コジロウの弟子
話はかわるが、コジロウの我流の剣術を受け継いだ生粋の弟子がいる。
孫達はコジロウのみの技術ではなく他からも学んでいるから生粋とは言えないだろう。
生まれつき膨大な魔力を纏いながら一切の魔法を使えない特異な者。
されど剣聖と呼ばれし者。
剣の神に祝福され転生せし者。
孤児でありながら孤高の正義貫く者。
名をルリ=クジョウ
強さこそが唯一の正義。
護るのは友と家族。
燃えるような紅い髪にツインテールの紅い瞳。
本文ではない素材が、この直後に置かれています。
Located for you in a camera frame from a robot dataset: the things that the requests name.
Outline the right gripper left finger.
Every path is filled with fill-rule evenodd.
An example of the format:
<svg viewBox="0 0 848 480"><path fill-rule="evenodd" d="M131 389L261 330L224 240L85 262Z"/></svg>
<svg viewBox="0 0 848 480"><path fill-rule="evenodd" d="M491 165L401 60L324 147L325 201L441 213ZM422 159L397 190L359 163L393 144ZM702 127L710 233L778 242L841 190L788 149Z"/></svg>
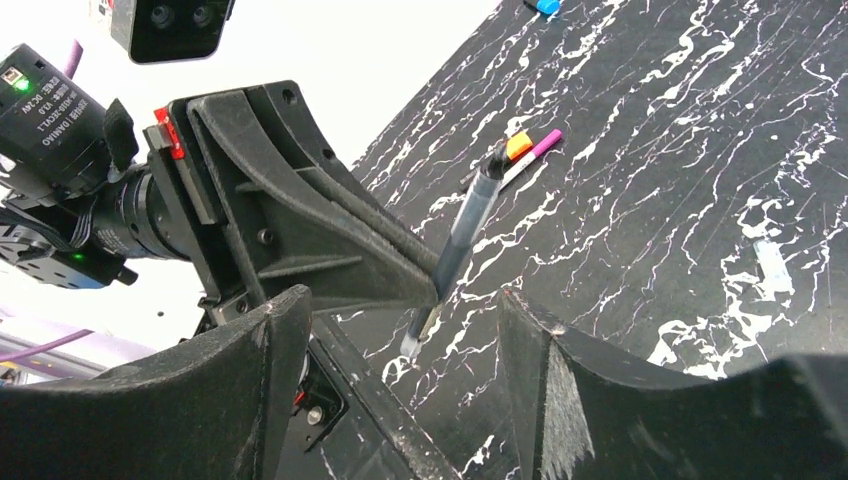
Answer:
<svg viewBox="0 0 848 480"><path fill-rule="evenodd" d="M93 379L1 391L5 479L274 479L304 363L311 293Z"/></svg>

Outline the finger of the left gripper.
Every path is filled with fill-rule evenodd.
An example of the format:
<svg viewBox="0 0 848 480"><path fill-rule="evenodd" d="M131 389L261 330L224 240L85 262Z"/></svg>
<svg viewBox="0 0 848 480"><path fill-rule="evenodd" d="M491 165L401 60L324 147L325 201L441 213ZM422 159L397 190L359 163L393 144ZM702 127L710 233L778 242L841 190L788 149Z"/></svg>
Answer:
<svg viewBox="0 0 848 480"><path fill-rule="evenodd" d="M248 87L245 95L272 144L302 179L382 236L421 270L435 269L437 254L386 210L339 160L296 82Z"/></svg>
<svg viewBox="0 0 848 480"><path fill-rule="evenodd" d="M435 303L432 271L302 179L262 129L245 89L191 99L189 122L250 294L263 301L303 285L320 313Z"/></svg>

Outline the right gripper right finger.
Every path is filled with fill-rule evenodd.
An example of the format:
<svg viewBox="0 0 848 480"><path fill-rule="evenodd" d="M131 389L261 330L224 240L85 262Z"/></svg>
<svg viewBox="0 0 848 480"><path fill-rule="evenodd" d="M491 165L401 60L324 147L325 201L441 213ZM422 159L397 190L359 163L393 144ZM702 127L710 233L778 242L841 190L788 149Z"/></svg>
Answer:
<svg viewBox="0 0 848 480"><path fill-rule="evenodd" d="M793 354L708 380L561 322L516 290L498 336L527 479L843 479L847 358Z"/></svg>

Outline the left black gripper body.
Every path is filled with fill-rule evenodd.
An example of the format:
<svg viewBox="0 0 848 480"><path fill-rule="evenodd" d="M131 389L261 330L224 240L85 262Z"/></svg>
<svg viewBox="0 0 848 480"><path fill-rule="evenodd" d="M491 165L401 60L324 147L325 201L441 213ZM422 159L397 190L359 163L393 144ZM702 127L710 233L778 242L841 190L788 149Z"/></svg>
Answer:
<svg viewBox="0 0 848 480"><path fill-rule="evenodd" d="M156 110L147 161L110 171L96 192L92 268L104 287L136 281L129 259L190 262L203 287L204 324L222 325L246 313L251 299L225 238L223 200L189 122L189 102Z"/></svg>

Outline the white marker pen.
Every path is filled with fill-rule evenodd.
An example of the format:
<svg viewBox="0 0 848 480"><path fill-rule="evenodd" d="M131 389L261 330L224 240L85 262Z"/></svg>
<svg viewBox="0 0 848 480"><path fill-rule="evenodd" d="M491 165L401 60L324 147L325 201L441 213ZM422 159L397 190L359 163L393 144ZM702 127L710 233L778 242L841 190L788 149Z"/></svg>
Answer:
<svg viewBox="0 0 848 480"><path fill-rule="evenodd" d="M500 185L500 191L503 191L511 182L516 180L524 170L536 161L537 157L538 155L536 153L529 152L514 162L504 174L504 178Z"/></svg>

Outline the black ballpoint pen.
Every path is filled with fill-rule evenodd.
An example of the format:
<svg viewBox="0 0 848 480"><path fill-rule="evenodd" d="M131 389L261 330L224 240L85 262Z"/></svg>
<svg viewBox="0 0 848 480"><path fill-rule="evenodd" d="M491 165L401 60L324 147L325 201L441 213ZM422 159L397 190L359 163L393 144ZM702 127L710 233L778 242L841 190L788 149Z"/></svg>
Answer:
<svg viewBox="0 0 848 480"><path fill-rule="evenodd" d="M474 239L489 217L504 174L511 165L506 158L496 153L499 144L487 159L480 163L476 176L465 192L461 208L439 256L432 274L437 293L436 304L419 309L405 333L400 345L400 353L409 360L415 360L419 355L424 338L429 335L432 322L454 289L460 267L467 259Z"/></svg>

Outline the orange black highlighter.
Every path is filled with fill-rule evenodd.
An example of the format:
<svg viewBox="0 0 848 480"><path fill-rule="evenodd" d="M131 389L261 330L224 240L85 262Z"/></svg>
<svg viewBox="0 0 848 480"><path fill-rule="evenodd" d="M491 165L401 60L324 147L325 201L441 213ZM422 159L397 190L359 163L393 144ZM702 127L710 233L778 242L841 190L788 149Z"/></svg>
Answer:
<svg viewBox="0 0 848 480"><path fill-rule="evenodd" d="M498 153L501 157L506 158L509 163L514 163L521 155L529 151L533 146L533 140L527 131L521 130L501 142L496 149L496 153ZM467 191L475 176L476 172L472 171L460 180L459 190L461 193Z"/></svg>

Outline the magenta pen cap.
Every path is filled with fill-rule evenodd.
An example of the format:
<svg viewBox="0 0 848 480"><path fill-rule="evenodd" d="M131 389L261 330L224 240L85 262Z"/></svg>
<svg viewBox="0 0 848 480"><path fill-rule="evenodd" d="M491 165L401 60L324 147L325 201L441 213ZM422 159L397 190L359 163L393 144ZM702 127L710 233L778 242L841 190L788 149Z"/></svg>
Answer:
<svg viewBox="0 0 848 480"><path fill-rule="evenodd" d="M563 137L563 133L559 129L554 129L540 140L530 151L536 158L541 157L551 148L553 148Z"/></svg>

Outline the clear pen cap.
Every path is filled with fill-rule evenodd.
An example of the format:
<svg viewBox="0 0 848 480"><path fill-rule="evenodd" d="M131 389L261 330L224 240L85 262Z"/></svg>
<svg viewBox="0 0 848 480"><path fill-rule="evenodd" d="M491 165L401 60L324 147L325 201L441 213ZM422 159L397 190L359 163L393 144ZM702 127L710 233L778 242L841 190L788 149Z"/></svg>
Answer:
<svg viewBox="0 0 848 480"><path fill-rule="evenodd" d="M771 239L763 238L753 244L753 249L762 271L760 284L763 289L770 293L793 293L792 278L780 246Z"/></svg>
纏うのは紅い着物に、黒の草履。
清廉された空気に美しくも苛烈な色気。
扱うのは二対の刀。
コジロウが産み出した魔刀と神刀。
魔刀[悪食]
斬る度に生命力を喰らい持ち主に無尽蔵の力を与え持ち主を選ぶ意志ある刀。
神刀[神風]
振るう度に持ち主の力を底上げし、共に戦う者にも不屈の闘志を与える意志ある刀。
「…師の課題を終わらせた」
ルリは静かに目の前の黒い鱗の巨大な龍の骸を見ながらため息をついた。
隣に黒い服をきた、黒い髪を目元までのばした軽薄な男がにやにや笑う。
「爺さんもわかりやすい課題を出したもんだ、まず正義に対する悪を用意する、人に対して脅威となり、なかなか倒す者がいない邪龍をぶったぎる、これで目ぇつけられたな」
「…悪食、お前は人が悪いな、ルリも覚悟の上さ」
白いイブニングドレスを着たどこか儚い白い長髪の美女はため息をつく。
「…うん、悪食、神風、覚悟してるから平気、正義は正直私は仲間や友を護ることだと思う、魔法が使えない、だけど魔力を纏う事ができる、私は剣の道で私の全てを貫く、師匠が出した課題は10年かかったけど、やっぱり私の正義は変わらない、害なすものを斬り伏せるだけ!」
「…見事に脳筋だな」
「まあ、他の難癖ある正義なんかよりも清いさ、造り主殿もだから我らを与えたのだろうよ、さて名もなき森から帰ろうか、ギルドはサリアス自由連盟が近い」
「ちがいねえ、確かリナとカイトもいんじゃねえか」
「…リナと…カイトが…」
「…主、刀とはいえ人化もできるし、人の気持ちもある程度学んでるけど、カイトにいい加減コクれよ、あいつらがガキのときからの付き合いだろうが、年もカイトと同い年だし」
「…よく考えたらルリは16か、造り主殿も、スパルタ指導だな、6つの時から基礎訓練だけさせて邪龍討伐、まあ基礎さえ習えば問題なかったからな」
「…うるさいなあ!私には私の都合があるの!アイテムボックスにしまうからかえるよ!」
そういうとまるごとバックにいれてそのまま走り去る。
「…しかし最年少ランクオーバーがあんなうぶとは皆しらんよな」
「可愛らしいじゃないか、悪食いくぞ、[無双刀姫]の照れ隠しは大変なんだから」
ルリの愛刀悪食と神風はにこりと笑う。
ちなみにコジロウがルリを弟子にしたのは、ただ単に小さい子供が魔法もつかえず、なまくら一本でおおたちまわりをしたのが危ないなあと感じて手解きをしたくらいの感覚なので、正義や悪だとか高尚なものは教えるかんじではないのだが、ルリはルリで色んな価値観を教えてくれていると考えていたらしく、コジロウはまあそれでいいかと長めの課題を出した感じなのだ。
ちなみにリナとルリは姉妹のように仲良く、カイトに関しては恋人未満友達以上な感じでまわりはやきもきしている。